[HOW TO COMPLETE THIS TASK] The word "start" marks the lines to find; copy every such line from the data below.

[DATA EXTRACT]
========

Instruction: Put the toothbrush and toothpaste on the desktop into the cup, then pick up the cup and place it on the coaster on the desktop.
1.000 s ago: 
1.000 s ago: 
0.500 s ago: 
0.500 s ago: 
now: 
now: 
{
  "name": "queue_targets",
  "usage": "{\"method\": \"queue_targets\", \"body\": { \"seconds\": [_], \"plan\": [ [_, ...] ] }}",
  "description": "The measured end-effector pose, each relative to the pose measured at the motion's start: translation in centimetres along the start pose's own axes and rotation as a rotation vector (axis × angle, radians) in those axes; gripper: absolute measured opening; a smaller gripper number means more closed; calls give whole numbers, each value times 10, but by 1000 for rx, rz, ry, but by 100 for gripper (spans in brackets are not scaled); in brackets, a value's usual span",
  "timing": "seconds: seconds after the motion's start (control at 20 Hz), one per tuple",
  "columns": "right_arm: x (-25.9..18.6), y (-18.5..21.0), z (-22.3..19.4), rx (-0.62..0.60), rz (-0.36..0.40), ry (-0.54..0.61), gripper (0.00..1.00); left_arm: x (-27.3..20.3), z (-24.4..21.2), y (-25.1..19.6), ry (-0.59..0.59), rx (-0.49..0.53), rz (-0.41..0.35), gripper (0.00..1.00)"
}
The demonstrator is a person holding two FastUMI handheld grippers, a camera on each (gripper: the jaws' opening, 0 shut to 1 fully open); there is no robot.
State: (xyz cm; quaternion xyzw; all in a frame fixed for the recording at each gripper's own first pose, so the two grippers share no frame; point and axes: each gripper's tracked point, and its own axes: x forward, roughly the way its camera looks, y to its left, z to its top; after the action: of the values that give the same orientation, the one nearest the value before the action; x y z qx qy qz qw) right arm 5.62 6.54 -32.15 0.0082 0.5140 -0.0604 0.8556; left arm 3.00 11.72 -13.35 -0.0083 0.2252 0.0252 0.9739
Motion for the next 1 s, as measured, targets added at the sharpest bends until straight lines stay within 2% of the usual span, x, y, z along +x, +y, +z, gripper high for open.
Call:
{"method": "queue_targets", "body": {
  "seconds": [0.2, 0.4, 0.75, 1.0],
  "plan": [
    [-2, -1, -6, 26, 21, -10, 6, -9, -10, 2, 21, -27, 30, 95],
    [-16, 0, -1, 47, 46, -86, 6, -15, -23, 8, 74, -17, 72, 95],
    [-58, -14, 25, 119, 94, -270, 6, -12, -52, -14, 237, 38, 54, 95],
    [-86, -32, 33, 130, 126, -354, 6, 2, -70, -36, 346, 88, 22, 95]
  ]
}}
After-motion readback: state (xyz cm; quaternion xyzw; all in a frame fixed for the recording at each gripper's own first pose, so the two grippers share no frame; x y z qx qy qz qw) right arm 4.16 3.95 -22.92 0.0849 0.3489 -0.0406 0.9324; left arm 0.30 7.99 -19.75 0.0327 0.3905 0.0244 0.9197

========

[WRITTEN RESPONSE]
  "description": "The measured end-effector pose, each relative to the pose measured at the motion's start: translation in centimetres along the start pose's own axes and rotation as a rotation vector (axis × angle, radians) in those axes; gripper: absolute measured opening; a smaller gripper number means more closed; calls give whole numbers, each value times 10, but by 1000 for rx, rz, ry, but by 100 for gripper (spans in brackets are not scaled); in brackets, a value's usual span",
  "timing": "seconds: seconds after the motion's start (control at 20 Hz), one per tuple",

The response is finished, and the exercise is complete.